Ok had a nightmare last night as monty jumped our 6ft fence and it ended up with our neighbour calling the police (she hates staffies and thinks they are all dangerous dogs that need PTS). 
Anyway the outcome was that the police have said we need to put fencing up our dog cannot jump...We currently have 6ft panel fencing. 
and basically if he ecapes again and she calls the police they will seize him, this cannot happen it really would break my heart, we are currently taking him out the garden on a lead...which isnt fair on him, but I really dont want him jumping it again. 

So as this fencing isnt working does anyone have any advice as to what fencing to use ? we have tried wire fencing in the past and he just bends it. This really needs sorting ASAP. Can someone please help.


----------



## chandelierman (Apr 13, 2010)

how about fitting a ledge on the inside ( so the fence looks like an upside down L ) mabye 12" os so


----------



## mask-of-sanity (Dec 27, 2006)

could use same idea as cat proofing a garden, ask shell or forag ( sorry if spelling wrong ) cant see why it wont work for a dog also


----------



## Tillies reptile rescue (Aug 22, 2009)

yeah the L shape i used to keep foxes out of chicken run. 
I will have to ask shell or feorag, hadnt even thought about that


----------



## Nebbz (Jan 27, 2008)

is he entire?

we have 7 foot fences, 3 inches thick, with posts around 10 inches in diameter (squared) so far seem staff proof....and me proof as i found the other day :lol2:


----------



## JPP (Jun 8, 2009)

if you put something leaning in towards your garden from the top of the fence, it will make it impossible for it to run and jump up and over because it needs to grip the top


----------



## Tillies reptile rescue (Aug 22, 2009)

Yeah we are waiting to get him done....should be done next month. 

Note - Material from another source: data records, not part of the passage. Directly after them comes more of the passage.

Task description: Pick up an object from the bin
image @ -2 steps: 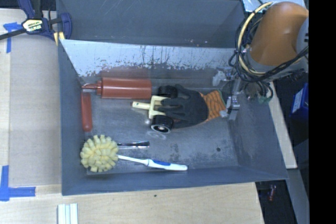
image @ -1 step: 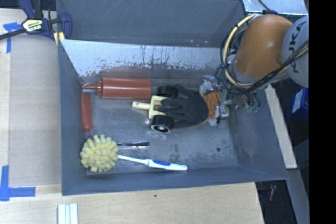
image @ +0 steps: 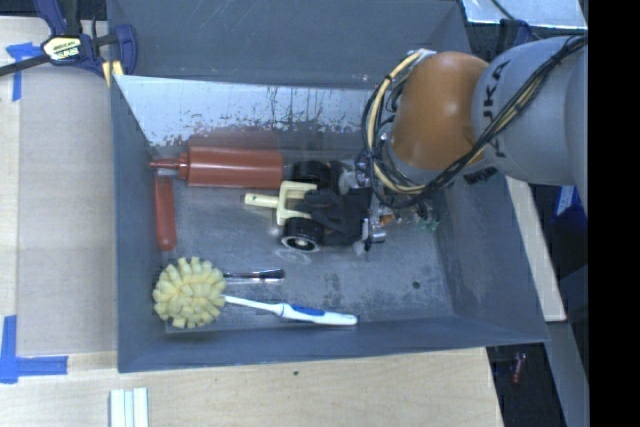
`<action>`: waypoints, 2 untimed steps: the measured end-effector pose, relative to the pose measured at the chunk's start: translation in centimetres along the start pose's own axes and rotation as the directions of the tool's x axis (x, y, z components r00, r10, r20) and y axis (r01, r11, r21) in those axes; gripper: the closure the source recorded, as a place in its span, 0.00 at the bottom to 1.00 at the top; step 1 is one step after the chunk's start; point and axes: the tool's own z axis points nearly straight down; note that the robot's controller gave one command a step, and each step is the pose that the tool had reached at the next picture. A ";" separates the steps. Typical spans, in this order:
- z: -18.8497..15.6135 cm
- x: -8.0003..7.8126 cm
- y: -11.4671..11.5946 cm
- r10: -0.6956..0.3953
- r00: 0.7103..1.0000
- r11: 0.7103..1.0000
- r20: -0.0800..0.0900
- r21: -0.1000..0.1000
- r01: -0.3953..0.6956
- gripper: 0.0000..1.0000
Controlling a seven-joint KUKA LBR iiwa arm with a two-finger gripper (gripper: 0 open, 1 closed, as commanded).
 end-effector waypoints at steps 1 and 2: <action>-0.1 -0.2 -4.1 -0.027 1.000 1.000 0.003 0.001 0.027 1.00; -0.1 -0.2 -4.1 -0.028 1.000 1.000 0.003 0.001 0.028 1.00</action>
Offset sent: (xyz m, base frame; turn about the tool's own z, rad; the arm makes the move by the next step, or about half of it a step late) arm 0.0000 0.0000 0.0000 0.0000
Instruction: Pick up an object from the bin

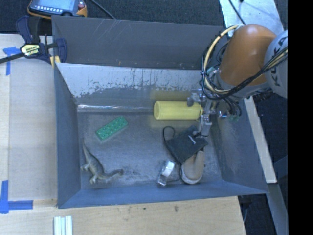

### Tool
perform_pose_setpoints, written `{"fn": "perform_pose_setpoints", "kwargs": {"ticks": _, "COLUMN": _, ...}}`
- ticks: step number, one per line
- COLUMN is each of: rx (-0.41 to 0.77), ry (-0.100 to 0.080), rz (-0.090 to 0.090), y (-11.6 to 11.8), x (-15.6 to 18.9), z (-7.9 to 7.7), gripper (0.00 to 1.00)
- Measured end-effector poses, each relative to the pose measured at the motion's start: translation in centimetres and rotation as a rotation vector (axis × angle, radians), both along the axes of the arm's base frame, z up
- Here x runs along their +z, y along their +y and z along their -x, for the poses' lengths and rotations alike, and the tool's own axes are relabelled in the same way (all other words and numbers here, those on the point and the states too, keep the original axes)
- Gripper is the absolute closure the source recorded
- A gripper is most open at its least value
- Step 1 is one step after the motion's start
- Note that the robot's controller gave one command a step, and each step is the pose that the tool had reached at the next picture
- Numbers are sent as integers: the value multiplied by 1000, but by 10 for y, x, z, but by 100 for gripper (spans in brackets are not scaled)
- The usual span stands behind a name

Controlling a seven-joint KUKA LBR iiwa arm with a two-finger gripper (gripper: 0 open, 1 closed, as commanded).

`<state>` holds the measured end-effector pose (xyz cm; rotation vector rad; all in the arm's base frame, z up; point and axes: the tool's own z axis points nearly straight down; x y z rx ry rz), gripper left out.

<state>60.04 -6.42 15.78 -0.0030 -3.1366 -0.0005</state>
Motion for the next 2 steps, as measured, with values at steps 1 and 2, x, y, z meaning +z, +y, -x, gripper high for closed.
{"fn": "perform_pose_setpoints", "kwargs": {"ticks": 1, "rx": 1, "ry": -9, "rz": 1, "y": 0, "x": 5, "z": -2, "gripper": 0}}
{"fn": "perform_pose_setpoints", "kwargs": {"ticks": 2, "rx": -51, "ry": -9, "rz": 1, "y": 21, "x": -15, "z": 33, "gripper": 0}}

Ws looking at maybe getting a dog run, seen some lovely ones online. 

Is your 7ft fence panel fencing ? all the panels I have found are max 6ft


----------



## Lozza.Bella (Apr 24, 2010)

:gasp:How the hell did he manage that???


----------



## Tillies reptile rescue (Aug 22, 2009)

just took a running jump ! had GSD,& boxer before yet they never jumped it. 
Im just worried because this neighbour REALLY hates staffies, when she was talking yesterday all she kept saying was "they are dangerous dogs, and we are the victims", she then said "his only a rescue because his a dangerous dog" GRRR


----------



## Shell195 (May 31, 2007)

http://www.reptileforums.co.uk/forums/other-pets-exotics/429409-any-one-use-cat-proof.html
You cant see mine as Ive moved the photos but can put them up again if you want, its pretty much the same as Feorags.
I would use heavier gauge wire for a dog though
Im sure staffs have springs in their legs:lol2:


----------



## Bassy1019 (Jan 21, 2010)

I don't get this, how can a staffie clear a 6 foot fence? I have a staff he is small and stocky no way can he clear that. He is 15 inches at the shoulder. This I would love to see!


----------



## Tillies reptile rescue (Aug 22, 2009)

Monty is a staffie cross so he is probably the size of a small boxer...Trust me you wouldnt love to see it, his so bloody quick when he did it aswell. 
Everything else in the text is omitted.